# PROBLEM TO WORK ON
Every line below that has the string "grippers" needs to be copied.

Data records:
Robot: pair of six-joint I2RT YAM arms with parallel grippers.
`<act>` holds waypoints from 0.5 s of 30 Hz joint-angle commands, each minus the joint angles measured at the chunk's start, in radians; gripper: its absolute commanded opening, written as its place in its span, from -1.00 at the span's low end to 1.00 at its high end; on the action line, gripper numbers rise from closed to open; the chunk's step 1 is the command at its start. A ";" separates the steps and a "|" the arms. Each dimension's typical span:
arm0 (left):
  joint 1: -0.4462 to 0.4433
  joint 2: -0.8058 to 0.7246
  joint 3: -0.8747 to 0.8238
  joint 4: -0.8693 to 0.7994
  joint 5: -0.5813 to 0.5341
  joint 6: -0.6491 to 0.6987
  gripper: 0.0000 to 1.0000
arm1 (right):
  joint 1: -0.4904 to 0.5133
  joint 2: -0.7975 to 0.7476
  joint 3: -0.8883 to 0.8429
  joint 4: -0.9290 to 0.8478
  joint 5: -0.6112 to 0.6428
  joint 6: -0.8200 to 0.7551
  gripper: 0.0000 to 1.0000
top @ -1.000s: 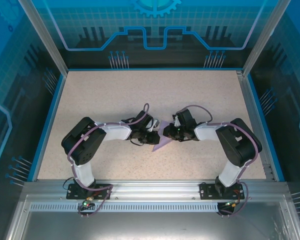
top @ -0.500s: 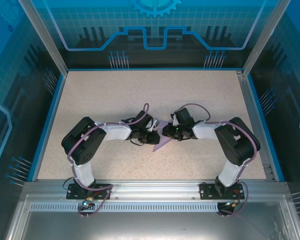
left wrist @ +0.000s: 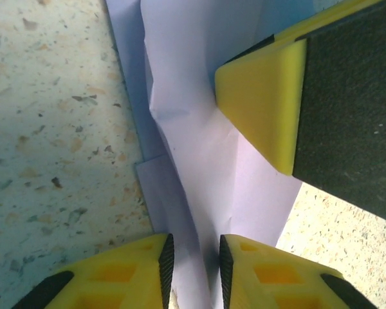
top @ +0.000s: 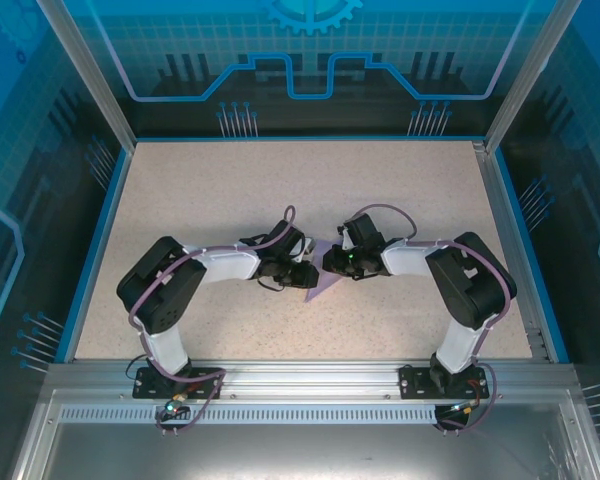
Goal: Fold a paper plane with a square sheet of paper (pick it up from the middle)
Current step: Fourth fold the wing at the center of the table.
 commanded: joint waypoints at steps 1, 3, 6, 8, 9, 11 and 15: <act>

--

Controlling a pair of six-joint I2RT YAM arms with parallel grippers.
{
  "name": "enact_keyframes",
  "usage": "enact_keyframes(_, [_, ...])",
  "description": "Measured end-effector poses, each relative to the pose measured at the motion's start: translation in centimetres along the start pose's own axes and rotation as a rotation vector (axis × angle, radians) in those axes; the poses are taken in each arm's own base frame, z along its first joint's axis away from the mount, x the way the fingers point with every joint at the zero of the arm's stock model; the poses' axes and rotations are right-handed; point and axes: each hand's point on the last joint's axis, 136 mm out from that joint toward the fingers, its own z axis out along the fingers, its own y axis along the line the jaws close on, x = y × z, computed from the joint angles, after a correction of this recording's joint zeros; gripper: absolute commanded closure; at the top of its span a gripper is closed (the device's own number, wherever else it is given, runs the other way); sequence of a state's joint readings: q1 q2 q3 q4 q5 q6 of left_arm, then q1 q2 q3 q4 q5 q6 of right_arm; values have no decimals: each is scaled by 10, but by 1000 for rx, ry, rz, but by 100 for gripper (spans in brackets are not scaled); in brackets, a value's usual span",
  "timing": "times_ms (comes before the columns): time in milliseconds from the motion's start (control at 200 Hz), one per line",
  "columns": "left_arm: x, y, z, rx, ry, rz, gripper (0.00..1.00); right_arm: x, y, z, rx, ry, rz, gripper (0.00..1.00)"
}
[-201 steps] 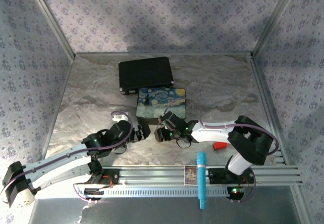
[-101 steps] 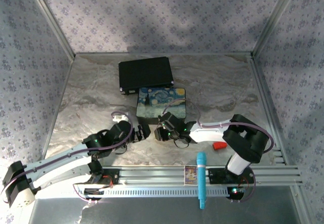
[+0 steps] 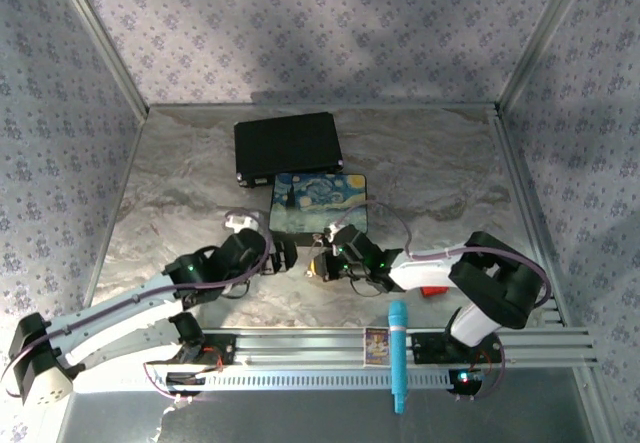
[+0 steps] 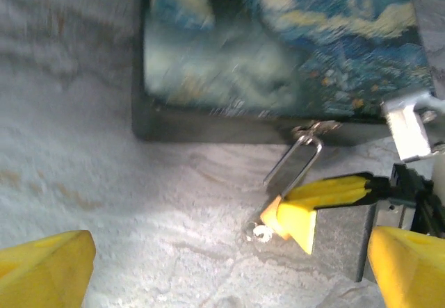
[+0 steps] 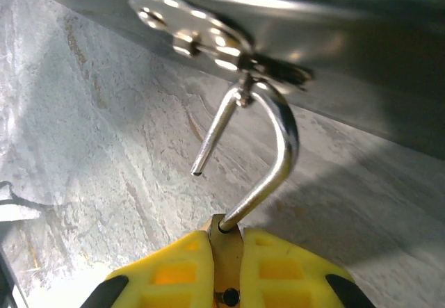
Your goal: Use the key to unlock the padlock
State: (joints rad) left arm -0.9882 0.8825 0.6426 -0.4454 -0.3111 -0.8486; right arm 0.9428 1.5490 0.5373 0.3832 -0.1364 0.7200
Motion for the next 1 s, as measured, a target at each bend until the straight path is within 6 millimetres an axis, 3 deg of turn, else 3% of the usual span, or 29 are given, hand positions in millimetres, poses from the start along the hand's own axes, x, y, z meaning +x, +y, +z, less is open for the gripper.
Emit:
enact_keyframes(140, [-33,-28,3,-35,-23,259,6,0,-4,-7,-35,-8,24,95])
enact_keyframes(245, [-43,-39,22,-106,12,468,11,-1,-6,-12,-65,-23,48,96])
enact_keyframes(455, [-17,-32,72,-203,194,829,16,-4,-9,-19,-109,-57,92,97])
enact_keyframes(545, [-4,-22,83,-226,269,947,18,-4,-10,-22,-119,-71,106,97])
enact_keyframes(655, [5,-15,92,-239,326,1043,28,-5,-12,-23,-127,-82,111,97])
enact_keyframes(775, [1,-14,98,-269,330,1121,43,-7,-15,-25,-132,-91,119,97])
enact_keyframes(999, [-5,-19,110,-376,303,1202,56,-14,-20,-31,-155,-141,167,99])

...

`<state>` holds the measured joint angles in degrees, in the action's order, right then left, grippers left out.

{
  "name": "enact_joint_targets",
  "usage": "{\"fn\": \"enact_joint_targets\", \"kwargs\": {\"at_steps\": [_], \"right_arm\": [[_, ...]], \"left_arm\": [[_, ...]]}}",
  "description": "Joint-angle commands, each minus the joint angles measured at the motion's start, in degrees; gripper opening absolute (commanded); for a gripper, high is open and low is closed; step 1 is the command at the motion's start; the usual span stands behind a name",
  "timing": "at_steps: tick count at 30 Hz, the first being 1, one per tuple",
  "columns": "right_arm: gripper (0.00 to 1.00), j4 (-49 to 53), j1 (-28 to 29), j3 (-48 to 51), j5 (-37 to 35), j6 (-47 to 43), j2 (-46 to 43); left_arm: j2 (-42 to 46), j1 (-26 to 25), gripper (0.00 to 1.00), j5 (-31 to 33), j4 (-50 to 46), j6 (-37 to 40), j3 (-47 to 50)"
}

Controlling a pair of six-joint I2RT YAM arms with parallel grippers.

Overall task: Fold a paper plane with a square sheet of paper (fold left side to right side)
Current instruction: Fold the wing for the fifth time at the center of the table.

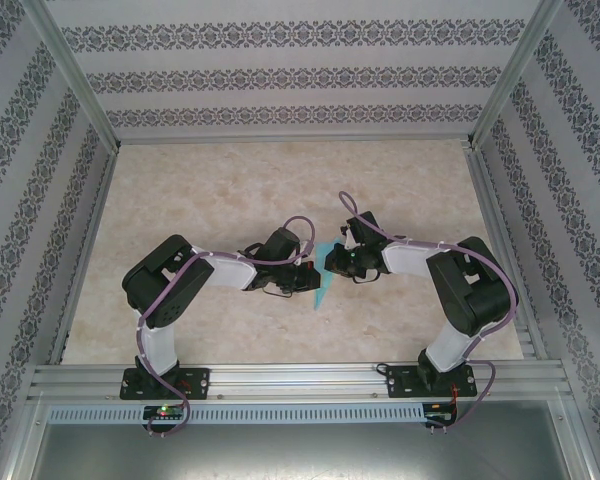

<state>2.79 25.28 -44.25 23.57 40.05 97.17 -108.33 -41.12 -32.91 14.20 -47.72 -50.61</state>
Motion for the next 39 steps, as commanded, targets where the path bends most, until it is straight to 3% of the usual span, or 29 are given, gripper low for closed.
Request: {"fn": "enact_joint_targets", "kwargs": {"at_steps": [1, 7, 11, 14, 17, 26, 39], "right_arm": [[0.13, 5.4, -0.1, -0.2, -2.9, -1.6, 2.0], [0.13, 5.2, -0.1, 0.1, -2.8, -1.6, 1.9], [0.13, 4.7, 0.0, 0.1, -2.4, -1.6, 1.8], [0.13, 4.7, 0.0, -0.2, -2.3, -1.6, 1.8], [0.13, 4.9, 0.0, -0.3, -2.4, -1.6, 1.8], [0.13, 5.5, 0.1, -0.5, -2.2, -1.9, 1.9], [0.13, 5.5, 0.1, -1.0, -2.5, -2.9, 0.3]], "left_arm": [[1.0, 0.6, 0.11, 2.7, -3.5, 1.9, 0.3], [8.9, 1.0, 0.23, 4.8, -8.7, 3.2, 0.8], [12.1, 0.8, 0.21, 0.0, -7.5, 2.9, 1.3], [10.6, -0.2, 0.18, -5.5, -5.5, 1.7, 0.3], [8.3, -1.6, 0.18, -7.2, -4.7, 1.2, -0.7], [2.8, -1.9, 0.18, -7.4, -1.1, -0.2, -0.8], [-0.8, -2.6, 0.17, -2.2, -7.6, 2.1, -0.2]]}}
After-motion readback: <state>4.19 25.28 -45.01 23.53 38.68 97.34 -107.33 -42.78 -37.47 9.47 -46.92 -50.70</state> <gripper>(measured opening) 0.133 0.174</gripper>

# ANSWER BELOW
Robot: pair of six-joint I2RT YAM arms with parallel grippers.
Controlling a pair of six-joint I2RT YAM arms with parallel grippers.
`<state>` holds the measured joint angles in degrees, in the action's order, right then left, grippers left out.
Controlling a pair of six-joint I2RT YAM arms with parallel grippers.

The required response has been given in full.